[Date Prev][Date Next][Thread Prev][Thread Next][Date Index][Thread Index]

Re: [HTCondor-users] condor_q shows a huge SIZE and condor job completetime is longer than expected

I think 50mins is the time period from idle to run, then complete.
You can try "condor_reschedule" after you submit your job.

More "Requirements" may make less resource avalible. 


------------------ Original ------------------
From:  "Zhuo Zhang";<zhuo.zhang@xxxxxxxx>;
Date:  Tue, Jul 11, 2017 10:43 PM
To:  "HTCondor-Users Mail List"<htcondor-users@xxxxxxxxxxx>;
Subject:  [HTCondor-users] condor_q shows a huge SIZE and condor job completetime is longer than expected


We have a test case which takes between 20mins to 30mins to complete locally, but takes around 50 mins to finish when run as a condor job.

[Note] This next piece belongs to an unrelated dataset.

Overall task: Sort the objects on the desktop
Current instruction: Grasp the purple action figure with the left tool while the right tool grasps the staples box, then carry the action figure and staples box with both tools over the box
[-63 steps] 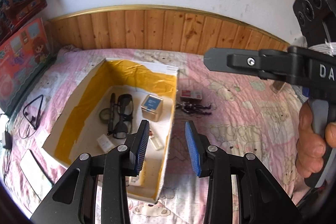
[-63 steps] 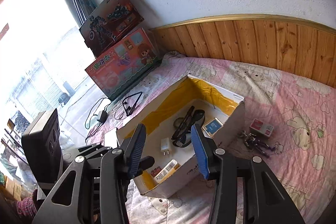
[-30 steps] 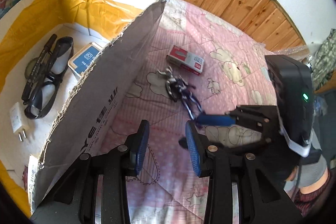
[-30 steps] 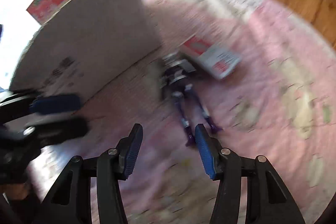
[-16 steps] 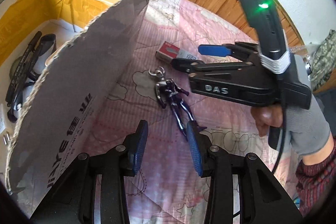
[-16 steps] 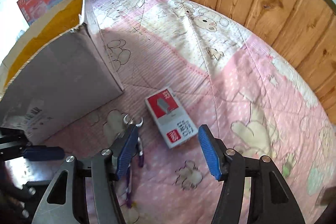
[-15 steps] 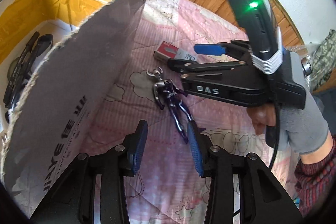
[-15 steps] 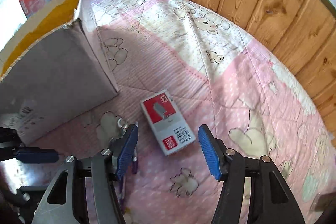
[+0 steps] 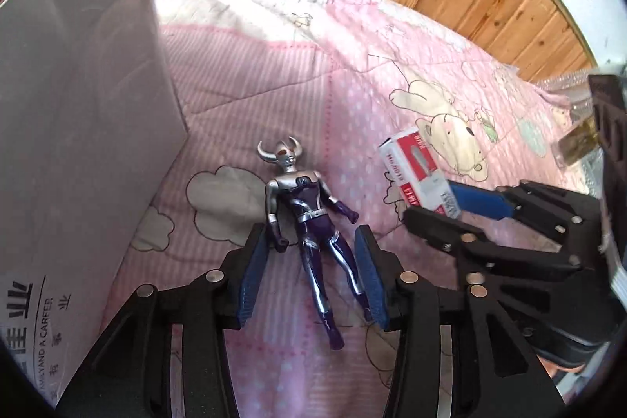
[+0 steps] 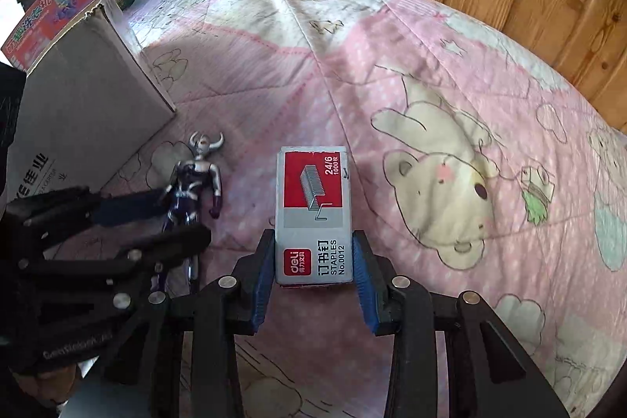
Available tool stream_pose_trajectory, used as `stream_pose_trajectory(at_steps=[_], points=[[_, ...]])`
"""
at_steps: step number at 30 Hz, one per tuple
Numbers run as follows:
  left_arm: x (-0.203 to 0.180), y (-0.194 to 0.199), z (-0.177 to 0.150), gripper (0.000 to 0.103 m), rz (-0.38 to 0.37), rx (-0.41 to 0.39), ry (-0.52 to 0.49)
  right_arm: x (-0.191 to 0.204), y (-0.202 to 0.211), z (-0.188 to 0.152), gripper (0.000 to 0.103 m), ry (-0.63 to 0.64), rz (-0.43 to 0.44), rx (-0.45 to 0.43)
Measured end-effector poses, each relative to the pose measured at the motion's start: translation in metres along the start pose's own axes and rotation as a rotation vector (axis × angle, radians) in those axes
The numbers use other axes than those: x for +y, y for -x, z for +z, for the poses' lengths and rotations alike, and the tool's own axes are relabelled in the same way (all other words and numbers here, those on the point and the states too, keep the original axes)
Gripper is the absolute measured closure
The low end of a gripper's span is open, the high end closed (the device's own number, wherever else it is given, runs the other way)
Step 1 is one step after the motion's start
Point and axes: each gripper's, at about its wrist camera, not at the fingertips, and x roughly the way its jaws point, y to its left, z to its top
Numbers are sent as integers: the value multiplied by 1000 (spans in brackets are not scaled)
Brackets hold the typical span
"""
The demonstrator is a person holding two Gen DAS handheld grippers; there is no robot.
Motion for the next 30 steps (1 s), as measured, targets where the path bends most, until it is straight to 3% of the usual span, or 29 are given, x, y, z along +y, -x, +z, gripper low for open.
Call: stream_pose_trajectory(at_steps=[2,3,7,15,16,17,26,30], points=[[-2,1,-3,61,17,-19,-45,-4,2,-3,64,-31,-21,-2],[0,2,-3,77,12,-22,-52,-7,3,-3,64,-58,-14,-3],[8,3,-2,78,-20,-11,-43,-7,6,-12,64,-97,-12,5],[14,32,-23,81,5,-21,-69,9,35,-34,64,-137,-24,-10],[15,38,-26,91,9,-27,-79,13,38,-36,64,-139,-22,-13],[16,44,-27,92,9,-31,-84,17,41,-39,64,-141,-21,-17],[38,89,-39,93,-62,-71,-36,57,73,-57,64,-137,-41,-74],[48,99,-50,93,-78,-69,-17,61,84,-67,64,-173,-10,-92]])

We do not see any problem from the log:

    Partitionable Resources :    Usage  Request Allocated
           Cpus                 :                11        11
           Disk (KB)            :     1644     1700     62159
           Memory (MB)          :     2006     2100      2100

But condor_q command displays a huge SIZE of the job 17089.8MB. Manual condor_q (http://research.cs.wisc.edu/htcondor/manual/current/condor_q.html) shows the definition of SIZE:

(Non-batch mode only) The peak amount of memory in Mbytes consumed by the job; note this value is only refreshed periodically. The actual value reported is taken from the job ClassAd attribute MemoryUsage if this attribute is defined, and from job attribute ImageSize otherwise.
the Size Should come from MemoryUsage (if defined) or ImageSize (Otherwise). Condor_q shows the attributes of this job:

        MemoryUsage = ( ( ResidentSetSize + 1023 ) / 1024 )
        ImageSize = 17500000
        ImageSize_RAW = 15226024

Apparently, the SIZE matches ImageSize attribute of this job. So why does this job have huge ImageSize? Based on manual (http://research.cs.wisc.edu/htcondor/manual/v7.6/7_3Running_Condor.html#SECTION008310000000000000000), I added

Requirements = Memory > 2100

to submit file, but after this change, the job takes more than 6 hours to complete. I hope someone can answer some of my questions or give me some hints on what is going on:
1. Why this condor job run time is always about twice of the local machine run time?
2. How SIZE is calculated?
3. Why does a simple addition of "Requirements = Memory > 2100" affect the run time dramatically?

Thank you for your time and help in advance,